Her skepticism was apparent. Ouch. “Hey, give a guy a break. Landon’s will and his little game were a surprise. I wasn’t ready for it, so I didn’t make the proper arrangements. But remember, Cat’s here. She can run things until I get everything sorted out and make decisions.”
Dixie pushed her way through the gate topped with roses, stopping at the hammock his father liked to nap on. “But what about the girls?”
“What about them?”
The sun had become a setting ball of fiery orange behind her head, matching the flash of her eyes. “Please don’t be such a man right now just to avoid any hint of female drama. You don’t really think Plum Orchard’s going to just let this go, do you? All this sin they claim has been cast upon them by having Call Girls right under their noses? Landon wasn’t one to take pressure from people lightly, Caine. He responded in the way he always did, by doing what he damned well pleased because he had the money to do it. Which is a great attitude to have if you’re dead and don’t have to live with the consequences. He left that for us to do.”

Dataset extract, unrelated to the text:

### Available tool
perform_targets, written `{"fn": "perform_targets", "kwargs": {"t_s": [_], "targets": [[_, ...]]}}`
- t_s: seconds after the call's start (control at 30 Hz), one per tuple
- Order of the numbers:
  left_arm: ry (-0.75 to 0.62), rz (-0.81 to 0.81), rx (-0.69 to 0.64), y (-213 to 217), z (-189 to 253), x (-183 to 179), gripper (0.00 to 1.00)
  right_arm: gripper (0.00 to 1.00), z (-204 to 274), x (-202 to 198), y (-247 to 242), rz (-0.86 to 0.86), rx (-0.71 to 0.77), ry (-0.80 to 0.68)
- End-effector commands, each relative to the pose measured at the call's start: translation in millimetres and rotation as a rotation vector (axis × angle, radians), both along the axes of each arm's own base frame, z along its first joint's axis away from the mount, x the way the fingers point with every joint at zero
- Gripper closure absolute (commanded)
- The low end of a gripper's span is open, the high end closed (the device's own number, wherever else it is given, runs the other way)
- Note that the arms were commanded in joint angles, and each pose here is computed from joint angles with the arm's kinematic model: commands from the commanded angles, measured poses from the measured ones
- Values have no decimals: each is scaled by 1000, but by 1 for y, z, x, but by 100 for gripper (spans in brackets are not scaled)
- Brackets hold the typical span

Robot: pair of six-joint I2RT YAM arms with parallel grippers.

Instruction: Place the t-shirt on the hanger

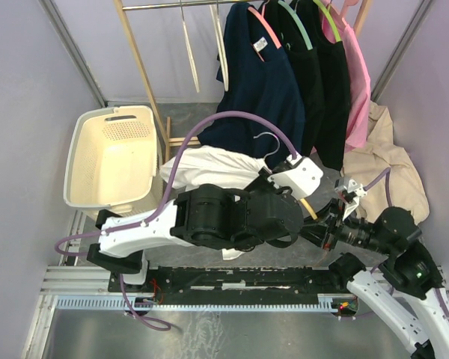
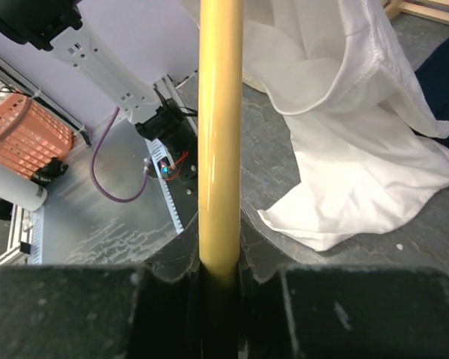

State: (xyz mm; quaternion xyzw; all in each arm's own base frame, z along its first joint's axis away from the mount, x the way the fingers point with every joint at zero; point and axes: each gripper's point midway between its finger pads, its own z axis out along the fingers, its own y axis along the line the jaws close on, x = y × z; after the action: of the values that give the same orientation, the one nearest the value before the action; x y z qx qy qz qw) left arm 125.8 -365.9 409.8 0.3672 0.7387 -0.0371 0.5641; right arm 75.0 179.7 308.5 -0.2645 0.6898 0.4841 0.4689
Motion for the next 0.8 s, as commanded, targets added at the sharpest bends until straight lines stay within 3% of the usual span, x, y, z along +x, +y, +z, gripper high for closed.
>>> {"fn": "perform_targets", "kwargs": {"t_s": [0.0, 0.17, 0.3, 0.37, 0.57, 0.77], "targets": [[23, -135, -67, -29, 12, -26, 96, 99, 44, 8, 9, -7, 210, -115], [40, -152, -56, -35, 3, -29, 93, 99, 41, 9, 10, -12, 336, -124], [38, -107, -26, -29, -12, -25, 62, 99, 35, 6, 9, 3, 415, -116], [44, -83, -21, -25, -16, -22, 53, 99, 32, 3, 10, 16, 440, -106], [73, -84, -74, -17, -6, -24, 39, 99, 27, -1, 11, 47, 478, -90], [101, -108, -246, 5, 35, -26, 28, 99, 21, -5, 13, 74, 470, -67]]}}
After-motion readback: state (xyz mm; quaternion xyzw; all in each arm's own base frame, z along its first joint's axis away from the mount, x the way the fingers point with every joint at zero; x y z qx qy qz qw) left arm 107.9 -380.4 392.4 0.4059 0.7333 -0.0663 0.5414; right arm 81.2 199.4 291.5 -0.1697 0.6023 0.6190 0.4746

“Why does that require me to physically be here?”
Her eyes went wide. “Did you miss the knock-down drag-out Louella and I had because she was taunting LaDawn? I think we all know their idea of progress is allowing Rayvonne Purnell to open up a coffee shop that has, and I mean no disrespect, ‘That fancy coffee with serving sizes in Eye-talian and full up with whipped cream and purty sprinkles,’” she mimicked the mindset of nearly everyone at the last town council meeting.
Caine noted his mother’s house was strangely dark, which meant the doors were locked. He dropped down into the hammock, pulling Dixie with him as he considered her very valid point. “Well, to be fair, they did vote in Reyvonne’s favor.”

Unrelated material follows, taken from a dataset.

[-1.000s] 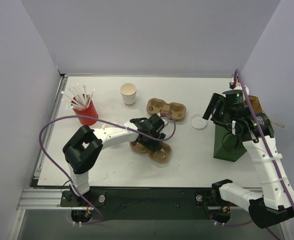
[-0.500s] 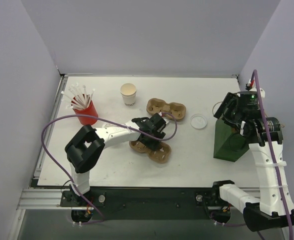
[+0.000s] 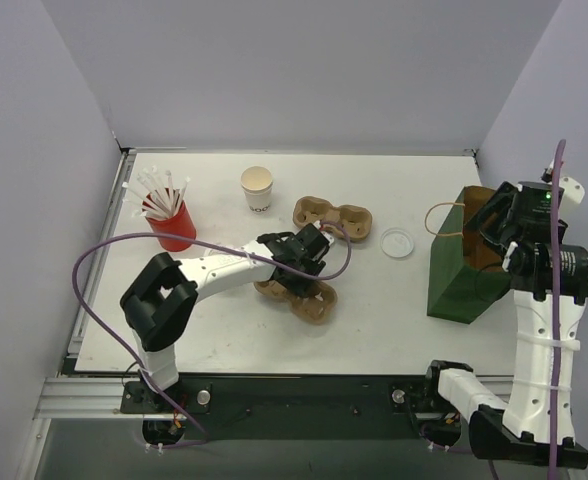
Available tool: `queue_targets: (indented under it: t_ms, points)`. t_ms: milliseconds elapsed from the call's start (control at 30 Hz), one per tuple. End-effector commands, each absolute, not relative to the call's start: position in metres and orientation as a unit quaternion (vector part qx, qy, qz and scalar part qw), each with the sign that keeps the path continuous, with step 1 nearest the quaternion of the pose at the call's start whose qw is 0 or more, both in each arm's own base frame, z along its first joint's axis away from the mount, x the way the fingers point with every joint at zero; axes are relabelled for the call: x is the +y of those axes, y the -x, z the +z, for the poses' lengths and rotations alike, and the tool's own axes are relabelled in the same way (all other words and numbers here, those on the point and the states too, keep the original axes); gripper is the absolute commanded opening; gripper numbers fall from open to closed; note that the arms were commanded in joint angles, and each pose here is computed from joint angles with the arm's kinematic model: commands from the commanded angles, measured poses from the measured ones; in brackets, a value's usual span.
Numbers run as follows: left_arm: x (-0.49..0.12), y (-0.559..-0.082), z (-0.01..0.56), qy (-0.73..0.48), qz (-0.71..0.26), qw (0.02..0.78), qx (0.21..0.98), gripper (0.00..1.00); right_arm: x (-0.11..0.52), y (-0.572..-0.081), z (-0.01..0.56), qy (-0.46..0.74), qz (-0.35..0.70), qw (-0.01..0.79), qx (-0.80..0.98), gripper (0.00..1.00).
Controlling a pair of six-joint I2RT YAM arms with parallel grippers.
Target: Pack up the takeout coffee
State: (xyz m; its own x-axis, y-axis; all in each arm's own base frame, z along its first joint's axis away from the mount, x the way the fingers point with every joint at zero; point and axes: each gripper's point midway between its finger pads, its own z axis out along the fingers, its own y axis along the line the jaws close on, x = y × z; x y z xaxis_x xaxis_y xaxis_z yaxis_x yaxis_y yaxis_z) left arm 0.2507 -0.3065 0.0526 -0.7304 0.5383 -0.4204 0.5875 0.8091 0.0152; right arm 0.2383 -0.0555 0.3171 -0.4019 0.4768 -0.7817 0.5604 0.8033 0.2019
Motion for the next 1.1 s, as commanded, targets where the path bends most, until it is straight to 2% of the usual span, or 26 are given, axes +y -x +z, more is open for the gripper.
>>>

Dixie turned to face him, slipping her leg underneath her. She shook her head. “That’s a far cry from a phone-sex line, Caine. The Mags want to preserve the integrity of small-town America. That doesn’t include women like LaDawn who list companionating as a skill on their résumés. The girls need someone here to fight off ornery Nanette and the Mags. They’ll eat LaDawn and the others alive if someone isn’t here to take up for them.”
Her fierce response left him full of admiration for her and just a little offended. “You know I’d never let anyone hurt those girls, Dixie. I like them, too.”
The hard line of her lips softened then curved into a smile before she looked down at her lap, spinning her thumb ring. “I do know that. I do. I’m just being ridiculously overprotective, I guess. But just so we’re clear, if you win this I want you to promise me you’ll make regular appearances to check on them, Caine. Make sure Louella isn’t baking them pies with the paring knife she uses to stab them in the backs.”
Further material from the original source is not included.